Secondo l’ultimo rapporto dell’Organizzazione Meteorologica Mondiale, tra il 2025 e il 2029 ci sono l’86% di probabilità che il riscaldamento globale superi la soglia critica di 1,5°C per almeno un anno, e il 70% che ciò avvenga in media sull’intero quinquennio. Numeri che fino a pochi anni fa sarebbero stati definiti fantascientifici. Non solo: per la prima volta compare nei modelli una probabilità, seppur modesta (1%), che entro il 2030 si superino i 2°C su base annua. È uno scenario che gli stessi climatologi definiscono “scioccante”.
Intanto, la Commissione Europea ha confermato che l’Ue è “sulla buona strada” per tagliare del 54% le emissioni entro il 2030, grazie all’adeguamento dei Piani nazionali per l’energia e il clima da parte degli Stati membri.
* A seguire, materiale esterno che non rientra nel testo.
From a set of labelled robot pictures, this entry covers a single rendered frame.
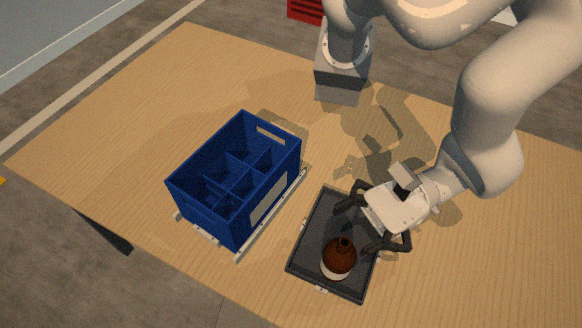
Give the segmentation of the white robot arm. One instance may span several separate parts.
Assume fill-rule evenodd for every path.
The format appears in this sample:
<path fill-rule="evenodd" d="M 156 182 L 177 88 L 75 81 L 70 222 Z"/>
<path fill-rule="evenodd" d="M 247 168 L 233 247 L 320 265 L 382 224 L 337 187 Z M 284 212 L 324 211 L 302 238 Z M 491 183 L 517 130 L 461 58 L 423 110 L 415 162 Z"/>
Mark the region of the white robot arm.
<path fill-rule="evenodd" d="M 536 99 L 582 64 L 580 0 L 321 1 L 327 18 L 322 52 L 341 70 L 365 60 L 373 17 L 384 14 L 414 47 L 438 50 L 463 40 L 510 5 L 519 23 L 475 55 L 459 75 L 451 131 L 442 139 L 434 166 L 415 174 L 397 161 L 388 169 L 398 182 L 393 191 L 399 199 L 404 202 L 421 185 L 435 216 L 440 204 L 467 189 L 491 199 L 517 180 L 524 156 L 516 125 Z"/>

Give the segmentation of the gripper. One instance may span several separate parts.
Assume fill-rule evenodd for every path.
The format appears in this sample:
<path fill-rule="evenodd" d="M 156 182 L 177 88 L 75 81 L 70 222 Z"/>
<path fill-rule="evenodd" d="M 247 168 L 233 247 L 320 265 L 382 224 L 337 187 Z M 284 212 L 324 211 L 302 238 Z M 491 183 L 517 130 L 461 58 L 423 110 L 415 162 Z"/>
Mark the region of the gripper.
<path fill-rule="evenodd" d="M 396 183 L 396 180 L 392 180 L 373 186 L 361 179 L 356 179 L 349 197 L 335 204 L 332 213 L 334 216 L 349 210 L 352 205 L 360 206 L 376 231 L 384 238 L 379 238 L 364 246 L 360 251 L 361 257 L 366 254 L 370 256 L 379 250 L 409 253 L 412 250 L 409 230 L 421 223 L 430 212 L 429 197 L 421 185 L 411 191 L 407 199 L 402 202 L 393 191 Z M 358 189 L 364 190 L 364 194 L 357 194 Z M 396 234 L 400 235 L 391 239 L 392 235 Z M 402 236 L 403 244 L 393 242 L 400 236 Z"/>

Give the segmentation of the brown glass bottle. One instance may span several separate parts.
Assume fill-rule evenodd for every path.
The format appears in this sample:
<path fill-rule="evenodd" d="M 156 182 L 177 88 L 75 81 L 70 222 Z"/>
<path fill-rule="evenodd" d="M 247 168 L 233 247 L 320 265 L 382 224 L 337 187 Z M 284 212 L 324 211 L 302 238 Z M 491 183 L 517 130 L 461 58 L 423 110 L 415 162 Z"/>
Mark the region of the brown glass bottle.
<path fill-rule="evenodd" d="M 351 246 L 351 247 L 350 247 Z M 350 250 L 349 250 L 350 248 Z M 319 269 L 325 279 L 341 282 L 347 278 L 357 260 L 355 246 L 346 236 L 333 238 L 325 245 Z"/>

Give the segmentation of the blue divided crate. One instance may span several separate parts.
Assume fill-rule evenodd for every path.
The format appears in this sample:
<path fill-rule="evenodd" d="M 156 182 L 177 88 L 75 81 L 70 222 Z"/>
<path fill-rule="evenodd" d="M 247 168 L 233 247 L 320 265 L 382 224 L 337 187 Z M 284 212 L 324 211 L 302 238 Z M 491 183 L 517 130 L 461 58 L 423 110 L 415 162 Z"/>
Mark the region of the blue divided crate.
<path fill-rule="evenodd" d="M 183 218 L 236 254 L 298 177 L 301 144 L 241 109 L 164 183 Z"/>

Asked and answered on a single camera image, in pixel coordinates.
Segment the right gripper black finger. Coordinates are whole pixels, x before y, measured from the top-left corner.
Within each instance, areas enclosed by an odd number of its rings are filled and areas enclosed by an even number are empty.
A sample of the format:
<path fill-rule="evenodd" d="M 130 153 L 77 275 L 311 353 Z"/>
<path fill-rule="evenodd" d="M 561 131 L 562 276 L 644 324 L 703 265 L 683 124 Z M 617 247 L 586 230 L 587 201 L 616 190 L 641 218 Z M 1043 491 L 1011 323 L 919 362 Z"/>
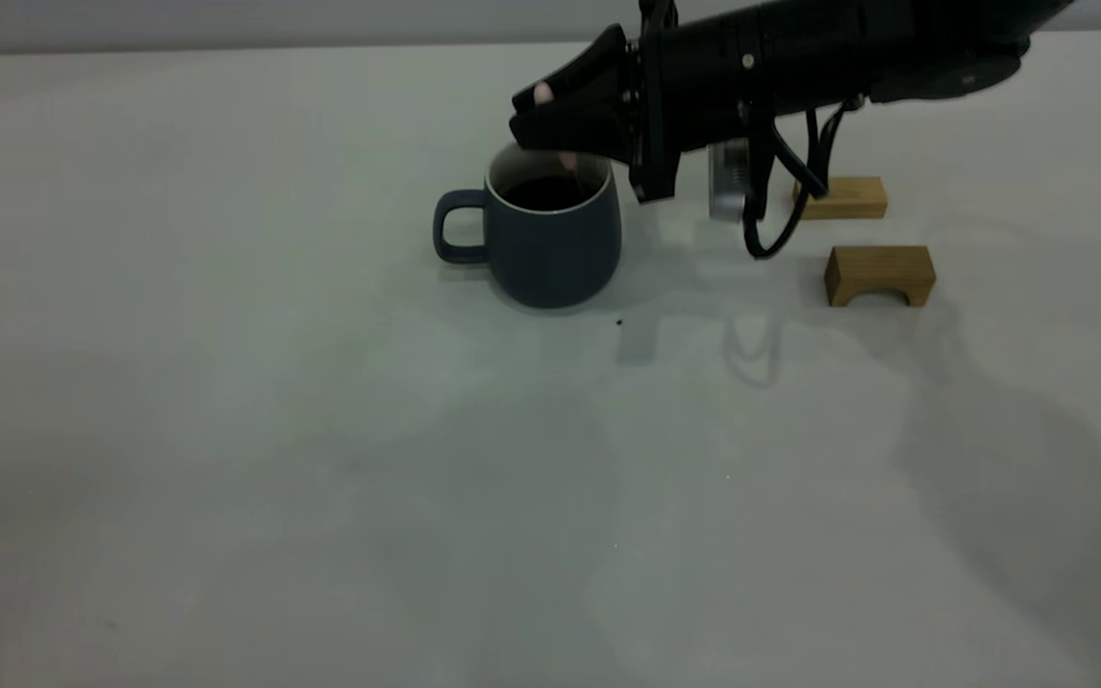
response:
<path fill-rule="evenodd" d="M 633 54 L 628 35 L 620 25 L 611 25 L 559 70 L 512 96 L 511 103 L 516 110 L 528 110 L 555 100 L 562 103 L 573 100 L 611 103 L 615 109 L 629 110 L 637 103 L 632 73 Z"/>
<path fill-rule="evenodd" d="M 541 103 L 514 114 L 508 129 L 520 148 L 528 151 L 573 152 L 619 162 L 634 159 L 630 122 L 611 103 Z"/>

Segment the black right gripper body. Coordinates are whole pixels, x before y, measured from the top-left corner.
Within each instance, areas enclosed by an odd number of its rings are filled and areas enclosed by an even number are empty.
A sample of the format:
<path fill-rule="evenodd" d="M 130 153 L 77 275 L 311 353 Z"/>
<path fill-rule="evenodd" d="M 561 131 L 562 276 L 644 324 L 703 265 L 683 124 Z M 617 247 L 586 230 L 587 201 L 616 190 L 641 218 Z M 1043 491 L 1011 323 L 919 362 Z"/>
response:
<path fill-rule="evenodd" d="M 676 195 L 682 154 L 745 136 L 759 106 L 759 6 L 679 25 L 673 1 L 642 1 L 631 43 L 634 123 L 629 182 L 637 199 Z"/>
L’Italia però fa eccezione: a dispetto dei proclami, ha abbracciato un modello di “ritardo climatico istituzionalizzato” che svuota di significato ogni azione concreta.
Ritardi, tagli e gas: la strategia Meloni
Dal taglio di 15,9 miliardi nel Pnrr – che ha falcidiato proprio i capitoli legati alla transizione verde – alla cancellazione dei fondi per il dissesto idrogeologico e la riforestazione urbana, l’azione climatica del governo Meloni è una sequenza di rinvii e definanziamenti. Emblematico il dimezzamento dei fondi per la prevenzione del dissesto idrogeologico, deciso appena due mesi dopo le devastanti alluvioni in Emilia-Romagna.
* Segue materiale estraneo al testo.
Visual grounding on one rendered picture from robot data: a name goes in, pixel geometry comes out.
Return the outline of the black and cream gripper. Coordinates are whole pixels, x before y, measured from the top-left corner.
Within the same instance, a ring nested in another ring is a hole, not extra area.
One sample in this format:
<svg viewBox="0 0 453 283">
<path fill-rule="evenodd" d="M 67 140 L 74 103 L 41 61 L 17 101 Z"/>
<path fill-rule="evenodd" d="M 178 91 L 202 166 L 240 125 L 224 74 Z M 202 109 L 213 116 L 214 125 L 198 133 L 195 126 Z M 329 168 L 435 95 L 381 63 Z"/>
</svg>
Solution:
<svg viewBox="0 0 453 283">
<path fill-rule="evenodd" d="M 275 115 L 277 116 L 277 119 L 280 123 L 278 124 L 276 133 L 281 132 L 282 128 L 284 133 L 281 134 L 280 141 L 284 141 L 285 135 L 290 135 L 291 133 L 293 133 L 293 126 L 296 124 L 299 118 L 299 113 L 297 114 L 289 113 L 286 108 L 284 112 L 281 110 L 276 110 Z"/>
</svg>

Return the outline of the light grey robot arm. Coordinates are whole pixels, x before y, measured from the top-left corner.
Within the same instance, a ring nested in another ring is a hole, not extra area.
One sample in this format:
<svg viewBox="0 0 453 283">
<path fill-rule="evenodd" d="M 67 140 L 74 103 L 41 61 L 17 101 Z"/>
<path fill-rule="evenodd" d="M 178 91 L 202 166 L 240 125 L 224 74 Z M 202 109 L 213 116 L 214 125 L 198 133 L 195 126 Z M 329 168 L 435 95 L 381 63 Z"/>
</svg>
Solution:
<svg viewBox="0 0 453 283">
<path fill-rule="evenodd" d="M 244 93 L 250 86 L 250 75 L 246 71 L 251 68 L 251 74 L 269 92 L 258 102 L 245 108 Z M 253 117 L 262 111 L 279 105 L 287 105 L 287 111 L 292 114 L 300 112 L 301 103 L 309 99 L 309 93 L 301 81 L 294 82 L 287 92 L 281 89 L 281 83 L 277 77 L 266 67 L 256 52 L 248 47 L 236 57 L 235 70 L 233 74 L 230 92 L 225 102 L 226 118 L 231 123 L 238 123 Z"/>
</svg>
Il Piano Mattei, sbandierato come strategia geopolitica, è in realtà un investimento gas-centrico che sottrae risorse al Fondo Italiano per il Clima. A questo si aggiunge la retorica di un nucleare “pulito e sicuro” che, anche se fosse realizzabile, arriverebbe troppo tardi per fermare la catastrofe imminente.
Meloni continua a dire che l’Italia “non è guidata da negazionisti climatici”. Ed è vero: nessuno nega apertamente il riscaldamento globale. Ma il punto non è la negazione, è la dilazione. Il rinvio. Il finto pragmatismo che oppone la tutela dell’ambiente alla competitività industriale, mentre le imprese europee investono in rinnovabili e decarbonizzazione. L’Italia invece retrocede: nel Climate Change Performance Index 2025 è scivolata al 43° posto.
L’involuzione italiana mentre l’Europa accelera
Mentre l’Unione Europea si avvicina alla riduzione del 55% delle emissioni e fissa già l’obiettivo del -40% entro il 2040, Roma si distingue per il suo ostruzionismo negoziale sulle direttive del Green Deal. Il Piano Nazionale di Adattamento, approvato a fine 2023 dopo sei anni di stallo, è privo di fondi e di una tabella di marcia credibile. Un documento “fantasma” che certifica più un obbligo burocratico che un’intenzione strategica.
Nel frattempo, chi denuncia l’inazione del governo viene criminalizzato. La legge contro gli “ecovandali”, con pene fino a cinque anni di carcere per attivisti climatici, serve più a silenziare il dissenso che a proteggere il patrimonio.
Il prezzo dell’inazione
L’Italia è già tra i Paesi europei più colpiti dal cambiamento climatico: oltre 3.000 eventi estremi nel solo 2022 e un rischio crescente secondo l’ultimo Climate Risk Index di Germanwatch. Ma le misure concrete non arrivano. E mentre ogni grado in più si traduce in costi umani, sanitari ed economici, il governo insiste a vendere “futuro” a colpi di promesse tecnologiche e soluzioni irrealizzabili.
In un mondo che si riscalda a ritmi inediti, ogni ritardo si trasforma in danno permanente. Ogni euro sottratto alla prevenzione è un investimento nel disastro. E ogni governo che resta fermo, è un complice.